Disinfection requires a chemical to disinfectant and remove any remaining pathogens (if any) and virus particles. Again, if you cleaned well, you really do not need to use this step. It’s an additional precaution. To use a sanitizer or disinfectant, you must follow all the manufacturer’s directions. For example, Lysol must be sprayed on the entire surface and allowed to remain on the surface for 3 minutes. Ideally, allow it 10 minutes to dry. For the novel coronavirus, use any disinfectant from this CDC recommended EPA approved list. https://www.epa.gov/pesticide-registration/list-n-disinfectants-use-against-sars-cov-2
8) Fresh produce should not be washed with soap. Any fresh produce you purchase should be washed (do not soak) in a bowl of warm water (use a produce brush to scrub the surface) and then rinse with warm running water. If you live in a part of the country with no city water supply, you could prepare a 100ppm chlorine rinse for fruits. Fruits with a harder skin (eg: oranges, watermelons) may withstand more rigorous scrubbing and a hot water rinse for added safety.

9) Fresh produce should never ever be directly placed in a sink. No matter how well you believe you clean, sinks and refrigerators are some of the dirtiest places in a home. Studies have shown sinks harbor Salmonella, E.coli, other pathogenic bacteria, and viruses. Sink cleanliness has less to do with the appearance of cleanliness and more to do with the construction of the sink, joints, caulk points, and the stainless steel being beaten up over time and creating microscopic crevices where bacteria find harbor.

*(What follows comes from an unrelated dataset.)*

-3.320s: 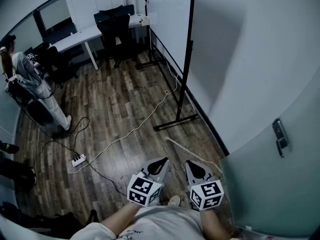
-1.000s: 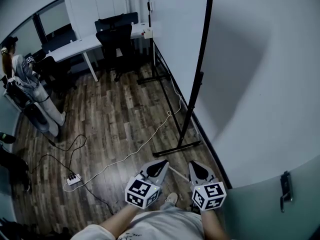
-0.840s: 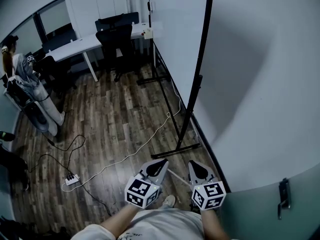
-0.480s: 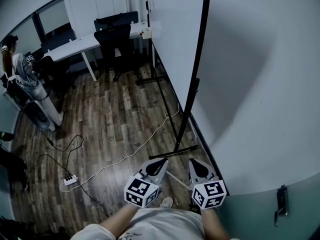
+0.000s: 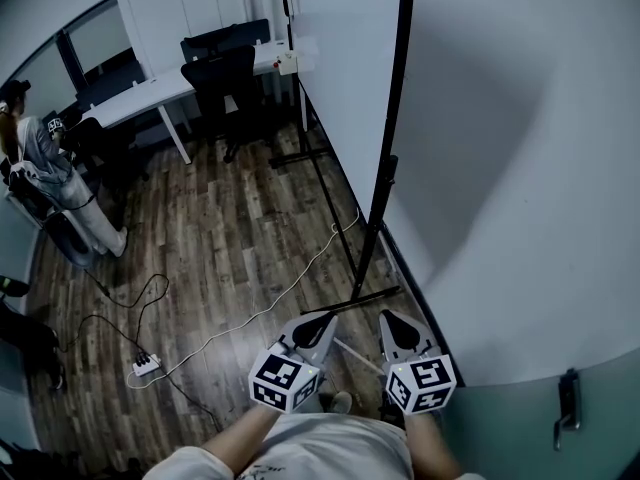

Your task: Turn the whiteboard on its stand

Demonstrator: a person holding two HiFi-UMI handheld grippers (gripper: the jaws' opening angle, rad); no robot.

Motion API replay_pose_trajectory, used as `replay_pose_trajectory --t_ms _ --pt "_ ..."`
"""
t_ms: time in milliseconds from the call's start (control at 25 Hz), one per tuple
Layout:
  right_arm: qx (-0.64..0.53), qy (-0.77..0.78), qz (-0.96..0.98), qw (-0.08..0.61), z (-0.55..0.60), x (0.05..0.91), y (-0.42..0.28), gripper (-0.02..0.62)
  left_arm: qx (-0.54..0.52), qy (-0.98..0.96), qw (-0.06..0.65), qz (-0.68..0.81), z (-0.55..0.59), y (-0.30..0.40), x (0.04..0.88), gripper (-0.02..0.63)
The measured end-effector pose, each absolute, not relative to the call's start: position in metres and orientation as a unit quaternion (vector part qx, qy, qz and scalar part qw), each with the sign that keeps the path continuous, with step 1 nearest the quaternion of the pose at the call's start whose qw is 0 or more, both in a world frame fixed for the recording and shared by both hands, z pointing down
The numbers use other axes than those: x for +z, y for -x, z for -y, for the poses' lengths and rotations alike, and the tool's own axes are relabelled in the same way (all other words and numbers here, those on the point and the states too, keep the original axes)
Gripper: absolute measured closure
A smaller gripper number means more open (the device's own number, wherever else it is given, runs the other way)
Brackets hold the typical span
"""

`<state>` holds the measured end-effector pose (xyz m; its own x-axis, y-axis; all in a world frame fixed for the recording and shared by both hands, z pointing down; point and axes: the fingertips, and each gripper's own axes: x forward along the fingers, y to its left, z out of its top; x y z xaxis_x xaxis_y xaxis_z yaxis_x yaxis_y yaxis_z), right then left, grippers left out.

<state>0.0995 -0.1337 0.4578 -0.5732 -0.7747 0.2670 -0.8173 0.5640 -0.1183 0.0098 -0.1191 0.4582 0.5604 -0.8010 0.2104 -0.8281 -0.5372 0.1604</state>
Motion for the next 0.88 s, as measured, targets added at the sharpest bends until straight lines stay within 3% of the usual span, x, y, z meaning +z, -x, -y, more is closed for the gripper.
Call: replay_pose_trajectory --t_ms 880 --pt "0.092 -0.501 0.856 0.087 0.234 0.434 -0.085 0.588 0.056 -0.897 0.109 0.425 0.216 0.015 0.442 0.595"
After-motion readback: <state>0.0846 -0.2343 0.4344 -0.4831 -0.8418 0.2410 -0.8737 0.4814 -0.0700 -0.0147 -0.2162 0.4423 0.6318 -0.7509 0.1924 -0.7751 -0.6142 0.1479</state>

10) Proper handwashing for 20 seconds includes scrubbing between fingers, under and around nails, and on the back of the hands, which is incredibly important. If you wish to use a hand sanitizer, apply it thoroughly, cover all the surfaces, and allow to dry. Do not wipe. Many Coronavirus patients experience digestive discomfort and diarrhea and shed the virus in their stool. This makes handwashing for patients and healthy people critical for preventing the spread. Watch out for people who aren’t washing their hands! Make sure we’re all being sanitary (just in general a good thing).

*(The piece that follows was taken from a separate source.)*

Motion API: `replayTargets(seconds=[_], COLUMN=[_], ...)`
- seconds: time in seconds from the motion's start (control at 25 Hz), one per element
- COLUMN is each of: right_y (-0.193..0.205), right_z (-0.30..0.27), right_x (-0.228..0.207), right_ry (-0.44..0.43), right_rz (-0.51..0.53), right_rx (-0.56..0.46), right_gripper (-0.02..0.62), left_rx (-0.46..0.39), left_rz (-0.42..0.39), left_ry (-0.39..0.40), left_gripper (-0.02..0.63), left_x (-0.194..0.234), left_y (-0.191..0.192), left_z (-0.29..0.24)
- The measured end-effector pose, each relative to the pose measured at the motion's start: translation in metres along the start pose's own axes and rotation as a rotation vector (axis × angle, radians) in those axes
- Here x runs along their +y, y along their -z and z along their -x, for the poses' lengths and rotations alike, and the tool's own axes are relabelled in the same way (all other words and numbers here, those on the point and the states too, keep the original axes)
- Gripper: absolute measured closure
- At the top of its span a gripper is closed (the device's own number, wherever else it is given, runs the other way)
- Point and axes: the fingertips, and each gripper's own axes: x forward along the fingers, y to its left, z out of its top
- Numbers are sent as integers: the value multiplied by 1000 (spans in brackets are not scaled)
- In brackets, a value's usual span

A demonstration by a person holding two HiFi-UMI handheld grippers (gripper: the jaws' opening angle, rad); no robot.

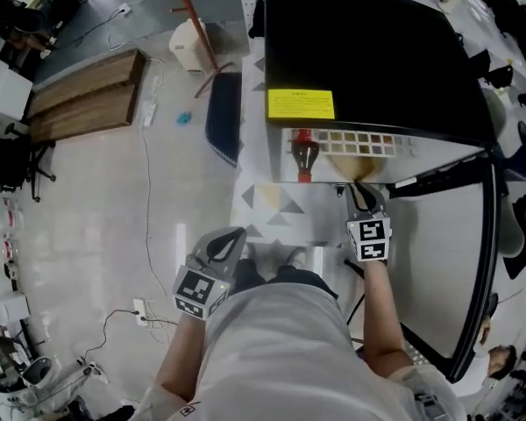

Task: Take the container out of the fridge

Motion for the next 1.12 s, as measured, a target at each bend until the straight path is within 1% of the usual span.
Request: replayTargets(seconds=[0.04, 0.16, 0.32, 0.48, 0.68, 0.92, 1.0, 1.04, 1.08, 1.12], right_y=[3, 13, 27, 40, 52, 65, 64, 63, 62, 61], right_z=[-6, -25, -45, -59, -77, -85, -84, -83, -82, -80], right_x=[0, -1, 3, 3, 4, 3, 2, 2, 3, 5], right_ry=[-5, -24, -42, -35, -36, -41, -31, -28, -29, -32], right_rz=[21, 74, 145, 198, 214, 243, 252, 252, 250, 249], right_rx=[15, 58, 123, 193, 222, 284, 288, 288, 287, 289], right_gripper=[537, 532, 494, 489, 489, 491, 530, 538, 574, 574], left_rx=[0, 8, 22, 34, 50, 56, 55, 52, 50, 47], left_rz=[7, 19, 30, 49, 67, 76, 80, 82, 83, 83], left_ry=[-18, -63, -104, -141, -174, -193, -192, -191, -190, -188], left_gripper=[597, 597, 597, 597, 597, 597, 597, 597, 597, 597], left_x=[2, 6, 11, 19, 24, 28, 29, 29, 29, 30], left_y=[2, 7, 15, 21, 30, 36, 36, 35, 35, 35], left_z=[4, 14, 27, 38, 48, 53, 53, 52, 52, 51])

11) I also recommend washing your face, hands, and any parts of the arm exposed while you were out shopping. Wash with soap and water. Handwashing is the barrier between every step of transporting the virus from one place to another.

12) Do not take food out of its original packaging until you are ready to use it or have a need to store in a different container. Original packaging preserves the food for the longest duration and provides you another way to extend the time between shopping events.

13) Work with the assumption that it is your hands that transport viral particles to your face, nose and mouth. Wash your hands thoroughly after handling all items coming from the grocery store, put them in their appropirate storage places, and then wash your hands again. When it’s time to use these items retrieve them, open the packages and place the items into serving containers using a clean hand. Then wash hands again before consuming or preparing food.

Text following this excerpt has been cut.